THE PROBLEM: Among the entries, which lines carry the string "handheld"? Copy every one.

GIVEN RECORDS:
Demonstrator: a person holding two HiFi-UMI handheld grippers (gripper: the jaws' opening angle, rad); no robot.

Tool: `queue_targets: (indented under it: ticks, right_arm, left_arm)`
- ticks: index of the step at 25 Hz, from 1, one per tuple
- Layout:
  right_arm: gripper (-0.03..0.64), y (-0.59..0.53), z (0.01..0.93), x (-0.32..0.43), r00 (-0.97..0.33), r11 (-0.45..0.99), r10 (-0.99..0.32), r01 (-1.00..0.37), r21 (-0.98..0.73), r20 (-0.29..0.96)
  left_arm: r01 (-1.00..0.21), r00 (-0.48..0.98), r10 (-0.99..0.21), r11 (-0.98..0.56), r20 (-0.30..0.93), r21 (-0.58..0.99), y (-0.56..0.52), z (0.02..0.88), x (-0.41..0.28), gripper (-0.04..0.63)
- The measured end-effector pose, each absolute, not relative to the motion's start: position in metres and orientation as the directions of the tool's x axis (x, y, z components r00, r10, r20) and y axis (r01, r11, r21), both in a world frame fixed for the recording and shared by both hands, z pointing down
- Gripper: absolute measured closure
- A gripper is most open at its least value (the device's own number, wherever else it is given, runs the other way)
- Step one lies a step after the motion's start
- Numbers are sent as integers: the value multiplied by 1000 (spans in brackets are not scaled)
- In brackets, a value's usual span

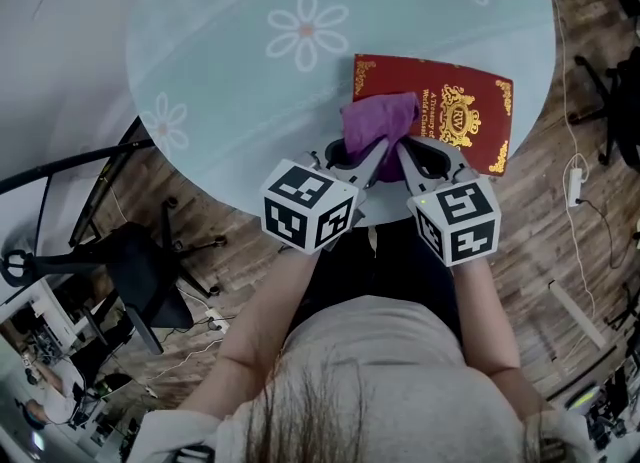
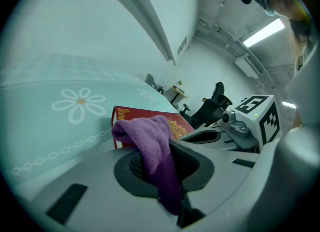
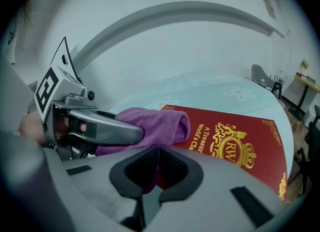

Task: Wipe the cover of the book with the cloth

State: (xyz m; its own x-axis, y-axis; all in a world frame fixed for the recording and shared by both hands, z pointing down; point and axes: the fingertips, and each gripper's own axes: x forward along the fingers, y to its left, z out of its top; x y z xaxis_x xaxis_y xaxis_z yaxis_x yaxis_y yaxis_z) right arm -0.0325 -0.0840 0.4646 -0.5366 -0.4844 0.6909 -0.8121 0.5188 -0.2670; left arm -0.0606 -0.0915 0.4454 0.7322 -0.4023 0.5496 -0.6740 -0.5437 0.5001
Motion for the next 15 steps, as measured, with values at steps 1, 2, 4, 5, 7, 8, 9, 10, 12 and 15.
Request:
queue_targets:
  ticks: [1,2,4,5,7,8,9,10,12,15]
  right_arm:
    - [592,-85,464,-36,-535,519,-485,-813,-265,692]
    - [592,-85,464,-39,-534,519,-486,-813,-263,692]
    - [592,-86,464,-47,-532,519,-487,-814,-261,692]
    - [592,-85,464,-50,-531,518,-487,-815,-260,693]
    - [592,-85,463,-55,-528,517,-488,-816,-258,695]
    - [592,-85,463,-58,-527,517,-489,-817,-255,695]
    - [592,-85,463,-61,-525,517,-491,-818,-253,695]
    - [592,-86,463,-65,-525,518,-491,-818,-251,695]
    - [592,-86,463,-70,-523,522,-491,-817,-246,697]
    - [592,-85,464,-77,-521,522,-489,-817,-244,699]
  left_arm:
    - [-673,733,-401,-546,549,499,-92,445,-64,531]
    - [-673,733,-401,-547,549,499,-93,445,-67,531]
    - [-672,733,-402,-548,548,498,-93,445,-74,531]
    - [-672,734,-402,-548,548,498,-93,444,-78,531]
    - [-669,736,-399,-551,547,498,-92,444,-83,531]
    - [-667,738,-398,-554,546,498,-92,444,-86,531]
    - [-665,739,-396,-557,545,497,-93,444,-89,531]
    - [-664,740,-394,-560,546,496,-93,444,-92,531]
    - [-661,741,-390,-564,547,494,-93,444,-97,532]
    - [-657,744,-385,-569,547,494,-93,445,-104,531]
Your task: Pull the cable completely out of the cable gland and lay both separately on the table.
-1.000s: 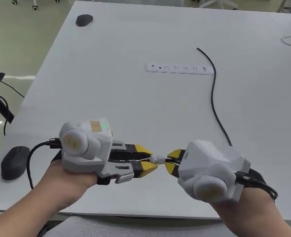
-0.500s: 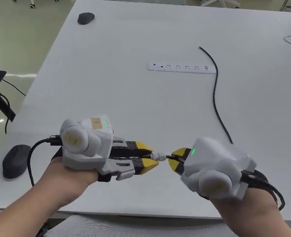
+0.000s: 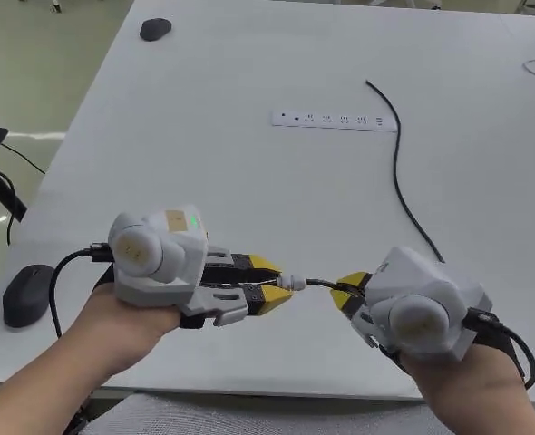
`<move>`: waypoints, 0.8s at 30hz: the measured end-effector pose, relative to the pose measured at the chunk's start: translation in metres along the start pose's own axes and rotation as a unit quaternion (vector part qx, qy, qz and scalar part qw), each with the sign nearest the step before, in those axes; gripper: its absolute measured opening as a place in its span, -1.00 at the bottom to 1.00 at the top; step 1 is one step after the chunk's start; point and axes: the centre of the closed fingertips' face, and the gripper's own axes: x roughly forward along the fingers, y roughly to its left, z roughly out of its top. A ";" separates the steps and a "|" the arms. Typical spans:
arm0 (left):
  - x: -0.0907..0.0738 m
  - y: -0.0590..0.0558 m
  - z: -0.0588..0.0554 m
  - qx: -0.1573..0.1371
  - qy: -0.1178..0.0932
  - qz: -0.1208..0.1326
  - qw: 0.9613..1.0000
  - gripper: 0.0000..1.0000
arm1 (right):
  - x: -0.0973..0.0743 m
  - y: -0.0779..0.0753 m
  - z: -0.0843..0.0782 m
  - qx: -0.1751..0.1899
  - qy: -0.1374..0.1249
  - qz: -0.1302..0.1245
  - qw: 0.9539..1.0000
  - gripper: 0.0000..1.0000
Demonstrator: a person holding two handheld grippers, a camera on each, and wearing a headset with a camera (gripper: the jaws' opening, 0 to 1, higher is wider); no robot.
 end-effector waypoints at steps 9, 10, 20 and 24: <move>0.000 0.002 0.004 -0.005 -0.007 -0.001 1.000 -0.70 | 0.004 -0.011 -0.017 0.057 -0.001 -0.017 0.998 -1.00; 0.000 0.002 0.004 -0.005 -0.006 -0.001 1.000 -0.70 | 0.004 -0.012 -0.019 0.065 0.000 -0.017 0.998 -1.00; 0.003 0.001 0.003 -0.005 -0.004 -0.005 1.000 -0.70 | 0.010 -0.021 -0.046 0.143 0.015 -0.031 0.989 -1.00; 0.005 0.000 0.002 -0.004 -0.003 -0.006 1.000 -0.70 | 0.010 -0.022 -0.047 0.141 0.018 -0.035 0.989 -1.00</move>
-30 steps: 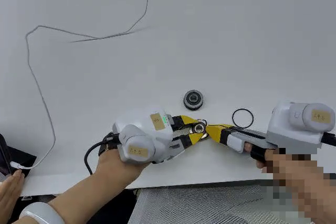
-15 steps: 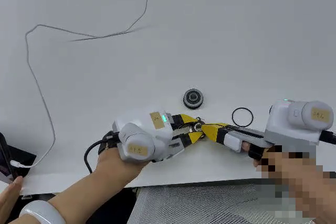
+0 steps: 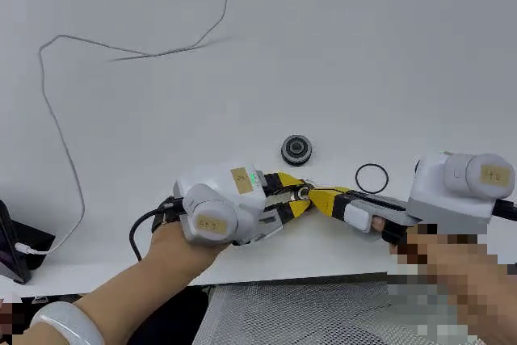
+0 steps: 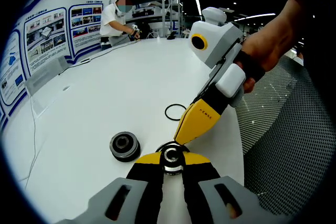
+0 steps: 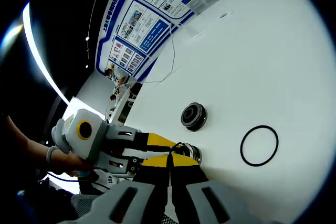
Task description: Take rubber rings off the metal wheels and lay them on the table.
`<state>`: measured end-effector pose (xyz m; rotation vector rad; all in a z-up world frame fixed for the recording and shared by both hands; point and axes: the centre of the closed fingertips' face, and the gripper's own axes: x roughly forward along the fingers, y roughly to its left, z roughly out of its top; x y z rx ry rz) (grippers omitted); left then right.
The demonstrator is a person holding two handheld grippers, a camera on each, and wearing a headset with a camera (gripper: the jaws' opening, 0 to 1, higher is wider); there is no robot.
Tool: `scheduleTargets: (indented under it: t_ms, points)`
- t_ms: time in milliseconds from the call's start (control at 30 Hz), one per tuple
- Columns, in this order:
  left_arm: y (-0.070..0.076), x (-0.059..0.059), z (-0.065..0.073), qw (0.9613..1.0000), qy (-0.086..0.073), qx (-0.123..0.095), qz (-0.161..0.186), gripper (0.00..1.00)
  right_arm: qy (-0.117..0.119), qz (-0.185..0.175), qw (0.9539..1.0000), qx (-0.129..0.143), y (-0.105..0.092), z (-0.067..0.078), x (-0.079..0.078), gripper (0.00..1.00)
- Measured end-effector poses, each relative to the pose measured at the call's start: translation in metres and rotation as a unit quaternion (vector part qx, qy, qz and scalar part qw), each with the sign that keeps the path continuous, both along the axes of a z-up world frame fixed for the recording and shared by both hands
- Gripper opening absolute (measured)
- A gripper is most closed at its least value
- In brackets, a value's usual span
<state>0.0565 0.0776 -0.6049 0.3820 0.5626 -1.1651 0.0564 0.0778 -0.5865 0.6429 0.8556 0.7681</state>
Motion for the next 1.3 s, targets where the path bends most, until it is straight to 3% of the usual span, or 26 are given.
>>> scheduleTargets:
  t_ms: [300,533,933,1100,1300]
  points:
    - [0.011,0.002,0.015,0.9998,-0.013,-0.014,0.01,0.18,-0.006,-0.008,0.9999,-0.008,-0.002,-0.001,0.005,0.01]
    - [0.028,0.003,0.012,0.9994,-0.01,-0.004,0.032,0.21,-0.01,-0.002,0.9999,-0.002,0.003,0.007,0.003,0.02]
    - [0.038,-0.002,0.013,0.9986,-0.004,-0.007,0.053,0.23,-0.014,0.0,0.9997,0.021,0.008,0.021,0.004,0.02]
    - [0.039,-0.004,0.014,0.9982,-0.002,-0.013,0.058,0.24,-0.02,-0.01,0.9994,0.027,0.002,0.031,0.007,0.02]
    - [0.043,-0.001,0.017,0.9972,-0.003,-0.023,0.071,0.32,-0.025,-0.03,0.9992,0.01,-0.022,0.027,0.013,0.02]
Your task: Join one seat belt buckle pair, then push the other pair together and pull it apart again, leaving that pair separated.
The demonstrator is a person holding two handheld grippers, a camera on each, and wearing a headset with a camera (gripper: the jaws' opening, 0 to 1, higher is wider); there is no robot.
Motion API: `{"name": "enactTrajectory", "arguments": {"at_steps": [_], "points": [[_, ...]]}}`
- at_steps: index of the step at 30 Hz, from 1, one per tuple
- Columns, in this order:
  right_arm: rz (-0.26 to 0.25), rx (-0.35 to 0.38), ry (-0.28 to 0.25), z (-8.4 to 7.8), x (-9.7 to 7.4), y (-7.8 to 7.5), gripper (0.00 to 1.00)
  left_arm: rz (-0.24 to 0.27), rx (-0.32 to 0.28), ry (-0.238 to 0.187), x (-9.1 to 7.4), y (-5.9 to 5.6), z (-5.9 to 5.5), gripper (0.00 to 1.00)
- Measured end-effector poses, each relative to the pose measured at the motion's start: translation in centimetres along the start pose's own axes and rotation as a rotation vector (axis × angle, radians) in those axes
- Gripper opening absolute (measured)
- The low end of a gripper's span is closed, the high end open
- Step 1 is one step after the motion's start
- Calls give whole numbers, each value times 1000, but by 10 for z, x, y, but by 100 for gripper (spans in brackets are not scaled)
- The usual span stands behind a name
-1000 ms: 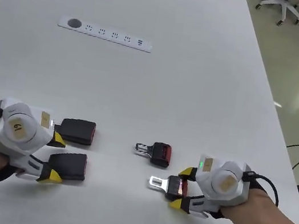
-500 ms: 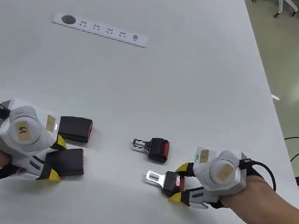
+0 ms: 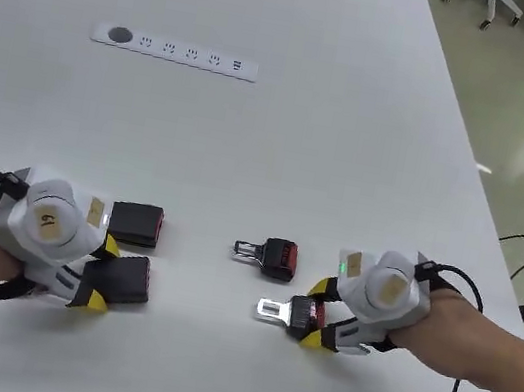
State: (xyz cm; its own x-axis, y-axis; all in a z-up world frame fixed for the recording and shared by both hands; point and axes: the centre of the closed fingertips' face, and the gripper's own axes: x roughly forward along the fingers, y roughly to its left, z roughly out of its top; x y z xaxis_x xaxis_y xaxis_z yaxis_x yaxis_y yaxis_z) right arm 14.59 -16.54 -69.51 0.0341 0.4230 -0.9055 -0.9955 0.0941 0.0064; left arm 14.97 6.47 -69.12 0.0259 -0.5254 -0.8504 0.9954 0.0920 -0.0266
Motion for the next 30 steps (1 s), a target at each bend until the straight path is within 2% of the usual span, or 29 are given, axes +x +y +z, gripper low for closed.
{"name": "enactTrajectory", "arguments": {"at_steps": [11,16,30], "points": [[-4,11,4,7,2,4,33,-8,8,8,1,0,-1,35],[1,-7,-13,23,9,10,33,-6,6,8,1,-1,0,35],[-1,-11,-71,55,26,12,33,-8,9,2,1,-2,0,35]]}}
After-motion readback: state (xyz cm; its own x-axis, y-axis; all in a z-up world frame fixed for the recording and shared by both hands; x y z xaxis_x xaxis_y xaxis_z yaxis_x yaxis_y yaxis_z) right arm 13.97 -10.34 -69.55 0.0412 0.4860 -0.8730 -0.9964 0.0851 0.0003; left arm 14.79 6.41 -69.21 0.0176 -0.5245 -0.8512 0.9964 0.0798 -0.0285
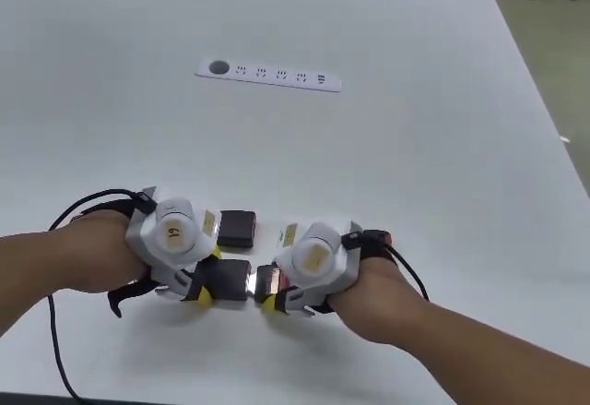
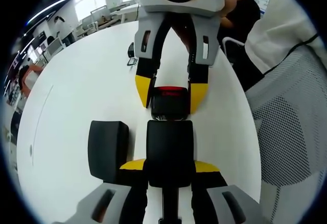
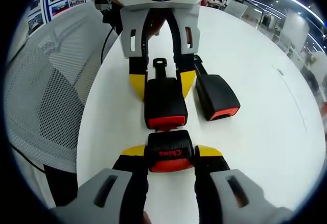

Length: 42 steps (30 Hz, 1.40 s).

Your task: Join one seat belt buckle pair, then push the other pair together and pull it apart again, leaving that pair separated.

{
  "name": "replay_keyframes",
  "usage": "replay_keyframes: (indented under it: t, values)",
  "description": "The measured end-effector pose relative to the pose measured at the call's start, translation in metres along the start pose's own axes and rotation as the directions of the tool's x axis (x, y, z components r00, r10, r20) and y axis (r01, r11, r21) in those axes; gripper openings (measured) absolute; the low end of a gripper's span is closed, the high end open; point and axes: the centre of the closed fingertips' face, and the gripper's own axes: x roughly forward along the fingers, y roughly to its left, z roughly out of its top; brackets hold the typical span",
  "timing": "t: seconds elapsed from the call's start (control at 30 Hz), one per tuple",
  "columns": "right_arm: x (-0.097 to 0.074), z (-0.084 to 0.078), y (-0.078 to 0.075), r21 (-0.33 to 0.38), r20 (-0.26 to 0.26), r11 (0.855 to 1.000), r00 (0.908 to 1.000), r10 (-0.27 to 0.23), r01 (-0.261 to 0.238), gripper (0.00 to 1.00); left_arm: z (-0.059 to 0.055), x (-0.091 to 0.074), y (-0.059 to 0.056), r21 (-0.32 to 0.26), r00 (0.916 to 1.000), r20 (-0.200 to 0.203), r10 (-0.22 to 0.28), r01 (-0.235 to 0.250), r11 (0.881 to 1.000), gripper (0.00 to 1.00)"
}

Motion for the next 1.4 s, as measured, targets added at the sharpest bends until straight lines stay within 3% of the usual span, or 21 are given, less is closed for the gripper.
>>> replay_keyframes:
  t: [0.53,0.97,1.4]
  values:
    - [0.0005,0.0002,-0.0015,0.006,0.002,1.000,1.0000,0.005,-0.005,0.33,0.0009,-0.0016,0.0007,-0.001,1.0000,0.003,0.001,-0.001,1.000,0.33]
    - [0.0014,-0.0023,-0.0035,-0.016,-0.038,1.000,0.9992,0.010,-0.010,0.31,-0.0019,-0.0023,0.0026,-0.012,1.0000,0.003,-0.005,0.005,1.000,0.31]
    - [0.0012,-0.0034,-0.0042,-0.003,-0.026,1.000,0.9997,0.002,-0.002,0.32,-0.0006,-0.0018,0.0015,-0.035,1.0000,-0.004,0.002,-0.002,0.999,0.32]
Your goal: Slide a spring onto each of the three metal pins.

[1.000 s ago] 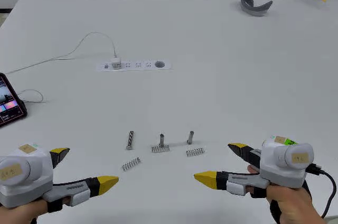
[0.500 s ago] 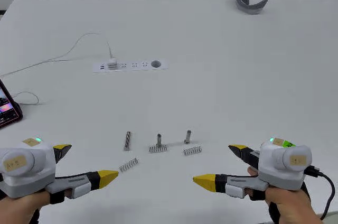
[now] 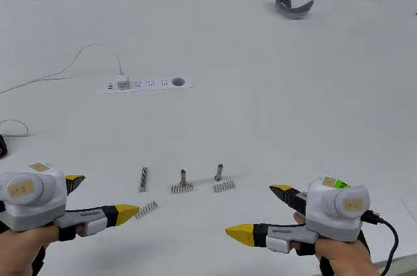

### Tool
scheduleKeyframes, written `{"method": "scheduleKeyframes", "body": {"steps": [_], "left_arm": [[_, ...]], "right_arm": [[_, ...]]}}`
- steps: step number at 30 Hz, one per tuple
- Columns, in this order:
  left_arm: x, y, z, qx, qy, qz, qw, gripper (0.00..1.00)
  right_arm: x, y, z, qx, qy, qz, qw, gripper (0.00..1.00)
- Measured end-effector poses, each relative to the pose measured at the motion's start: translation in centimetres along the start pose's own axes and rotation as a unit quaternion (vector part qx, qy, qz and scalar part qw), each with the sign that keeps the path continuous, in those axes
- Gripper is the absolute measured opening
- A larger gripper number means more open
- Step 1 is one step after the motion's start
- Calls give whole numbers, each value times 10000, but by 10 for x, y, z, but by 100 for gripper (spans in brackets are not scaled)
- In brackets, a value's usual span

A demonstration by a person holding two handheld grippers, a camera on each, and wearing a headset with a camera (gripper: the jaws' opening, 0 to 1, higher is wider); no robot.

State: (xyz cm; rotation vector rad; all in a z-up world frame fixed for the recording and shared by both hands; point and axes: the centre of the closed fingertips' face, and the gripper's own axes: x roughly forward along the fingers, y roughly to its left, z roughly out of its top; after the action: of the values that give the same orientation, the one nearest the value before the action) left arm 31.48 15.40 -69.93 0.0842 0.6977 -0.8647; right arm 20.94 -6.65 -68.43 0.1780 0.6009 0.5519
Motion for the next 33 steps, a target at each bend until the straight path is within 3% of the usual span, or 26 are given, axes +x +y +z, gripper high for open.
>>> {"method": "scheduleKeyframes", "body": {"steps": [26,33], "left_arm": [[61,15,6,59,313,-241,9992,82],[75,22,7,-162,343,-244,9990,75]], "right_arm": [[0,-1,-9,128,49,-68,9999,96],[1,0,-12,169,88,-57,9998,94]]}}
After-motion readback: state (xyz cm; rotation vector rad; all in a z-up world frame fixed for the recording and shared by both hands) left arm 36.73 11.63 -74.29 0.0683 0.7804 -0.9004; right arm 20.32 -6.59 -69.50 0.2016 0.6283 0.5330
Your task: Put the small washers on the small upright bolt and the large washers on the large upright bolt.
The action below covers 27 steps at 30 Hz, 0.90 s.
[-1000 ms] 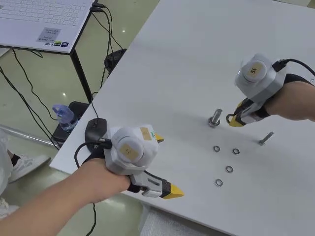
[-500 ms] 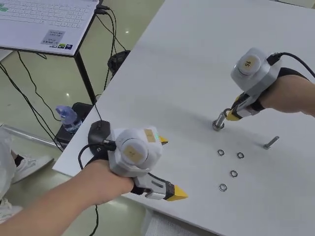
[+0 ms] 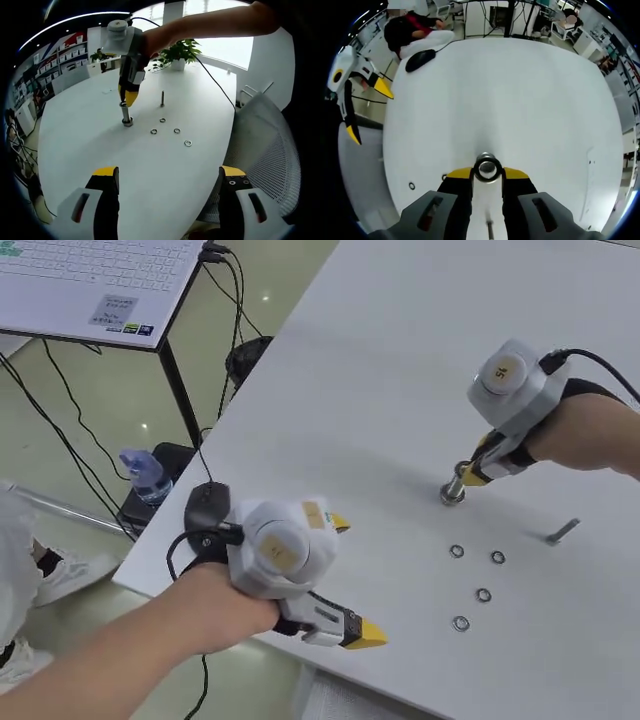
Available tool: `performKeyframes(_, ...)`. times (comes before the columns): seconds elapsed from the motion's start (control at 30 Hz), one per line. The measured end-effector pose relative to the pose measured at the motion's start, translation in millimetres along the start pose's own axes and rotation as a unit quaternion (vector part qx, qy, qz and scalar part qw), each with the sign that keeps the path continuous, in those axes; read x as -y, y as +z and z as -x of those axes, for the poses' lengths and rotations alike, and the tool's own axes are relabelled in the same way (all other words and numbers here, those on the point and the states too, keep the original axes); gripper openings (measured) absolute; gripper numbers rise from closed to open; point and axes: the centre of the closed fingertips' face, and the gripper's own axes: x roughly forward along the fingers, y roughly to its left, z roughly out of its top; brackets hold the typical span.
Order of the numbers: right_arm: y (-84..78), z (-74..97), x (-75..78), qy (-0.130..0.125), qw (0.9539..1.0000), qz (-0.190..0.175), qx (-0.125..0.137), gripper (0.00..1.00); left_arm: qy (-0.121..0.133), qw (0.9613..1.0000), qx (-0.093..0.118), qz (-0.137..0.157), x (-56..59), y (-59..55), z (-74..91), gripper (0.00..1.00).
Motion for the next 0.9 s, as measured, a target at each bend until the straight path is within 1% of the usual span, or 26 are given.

RESULT FOR THIS EXERCISE:
Demonstrator: a person holding two HiFi-UMI handheld grippers (gripper: the jaws' opening angle, rad); no robot.
Demonstrator: a person holding two handheld grippers, a camera on each, and wearing a headset with a camera (gripper: the jaws' opening, 0 to 1, higher is wider); no robot.
The demonstrator is a person holding two handheld grippers, a camera on each, and wearing a headset with a camera (gripper: the jaws' opening, 0 to 1, higher is wider); there is no robot.
The demonstrator is a person holding two handheld grippers, a camera on each, and wearing a headset with a camera (gripper: the jaws' opening, 0 to 1, higher is wider); there is no robot.
A demonstration by a person holding two handheld grippers, a camera on each, and wearing a headset with a camera (gripper: the jaws' opening, 0 to 1, higher is wider); no robot.

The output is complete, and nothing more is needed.